All participants received standard medical and preventative diabetic foot care at the discretion of the managing physician, including appropriate footwear, instructions to continue daily foot inspections, and instructions to contact their clinician and principal investigator upon discovering any lesion. Participants developing DFU were not withdrawn from the study, allowing treatment of multiple DFU to a single participant as independent events. Participants developing a plantar DFU during participation were instructed to discontinue use of the study device for the duration of the episode. If the DFU healed during participation in the study, he or she was subsequently encouraged to resume using the study device.
All scans collected were timestamped, allowing for an assessment of which days a scan was successfully completed by each participant. For purposes of determining longitudinal adherence, we treated multiple scans collected from a participant in a given day as a single use, and we excluded days during which a patient had a contraindication to using the mat (e.g., for open plantar wound).

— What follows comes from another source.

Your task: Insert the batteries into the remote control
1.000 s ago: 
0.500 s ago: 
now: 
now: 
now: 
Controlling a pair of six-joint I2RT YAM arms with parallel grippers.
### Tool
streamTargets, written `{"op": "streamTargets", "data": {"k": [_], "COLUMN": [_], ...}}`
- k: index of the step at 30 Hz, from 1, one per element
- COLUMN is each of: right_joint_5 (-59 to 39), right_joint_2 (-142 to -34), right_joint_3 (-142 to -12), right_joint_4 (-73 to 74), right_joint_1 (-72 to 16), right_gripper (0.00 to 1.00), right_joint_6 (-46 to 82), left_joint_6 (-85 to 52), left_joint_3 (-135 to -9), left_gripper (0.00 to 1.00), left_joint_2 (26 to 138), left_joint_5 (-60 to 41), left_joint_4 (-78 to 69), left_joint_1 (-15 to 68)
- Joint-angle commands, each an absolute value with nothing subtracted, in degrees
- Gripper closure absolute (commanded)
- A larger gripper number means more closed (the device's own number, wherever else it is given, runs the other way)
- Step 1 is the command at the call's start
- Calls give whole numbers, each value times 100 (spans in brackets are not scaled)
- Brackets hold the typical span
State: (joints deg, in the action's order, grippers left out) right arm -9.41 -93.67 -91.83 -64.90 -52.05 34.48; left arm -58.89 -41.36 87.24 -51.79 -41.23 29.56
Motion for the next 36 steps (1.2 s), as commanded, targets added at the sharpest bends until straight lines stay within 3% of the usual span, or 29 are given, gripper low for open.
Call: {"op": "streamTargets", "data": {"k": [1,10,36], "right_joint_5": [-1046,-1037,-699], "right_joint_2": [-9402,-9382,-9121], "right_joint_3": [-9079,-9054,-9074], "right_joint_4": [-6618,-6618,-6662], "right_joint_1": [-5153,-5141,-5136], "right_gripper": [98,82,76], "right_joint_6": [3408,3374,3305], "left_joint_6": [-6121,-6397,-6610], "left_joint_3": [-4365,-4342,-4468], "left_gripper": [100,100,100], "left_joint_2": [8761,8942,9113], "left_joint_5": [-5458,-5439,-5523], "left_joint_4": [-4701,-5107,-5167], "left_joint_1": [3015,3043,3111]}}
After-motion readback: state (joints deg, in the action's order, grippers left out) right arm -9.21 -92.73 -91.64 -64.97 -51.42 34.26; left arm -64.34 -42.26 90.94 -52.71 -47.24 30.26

Participants were contacted by a study coordinator after 4 consecutive days of not using the mat. A maximum of eight calls were made to any given participant during the study. Participants who did not use the mat for >28 consecutive days were deemed lost to follow-up. Adherence was evaluated using both a per-protocol and an intention-to-treat (ITT) approach. The former characterized adherence for each subject until either the day participation concluded or the participant became lost to follow-up. The ITT analysis characterized adherence data across the entire study regardless of whether or not a participant became lost to follow-up. If a participant withdrew consent prior to study completion, we included all data collected from the participant from enrollment through the day consent was withdrawn.
Study Device
The study device is an in-home telemedicine system designed to enable remote temperature asymmetry monitoring and analysis (Remote Temperature Monitoring System; Podimetrics, Inc., Somerville, MA). The system includes a daily-use, wireless floor mat with an array of temperature sensors under a water-resistant cover called the Podimetrics Mat (Fig. 1). It is designed to be used without configuration or setup by the patient. It has a low profile with tapered edges to prevent tripping, a large footprint (∼30 by 43 cm) to allow a comfortable stance while in use, and a conformable foam base to allow intimate contact between the bottoms of the feet and the sensors. It is designed to accommodate the foot length, stance width, and weight of >99% of the American population.
The device remains in standby until the patient is ready to start a scan, which is accomplished by stepping on the mat and remaining stationary for ∼20 s. During this time, the device records a temperature scan, or thermogram, of the feet from data from ∼2,000 thermistor sensors. The thermogram has an accuracy of ±0.6°C (±1°F) and a precision of 0.1°C, and the device is accurate over a temperature range of 15 to 40°C. After notifying the patient that the scan is complete, the mat transmits the scan data wirelessly and securely to Health Insurance Portability and Accountability Act of 1996–compliant servers managed by the manufacturer. The data are saved and processed, and the foot temperature asymmetry is automatically calculated based on the thermogram.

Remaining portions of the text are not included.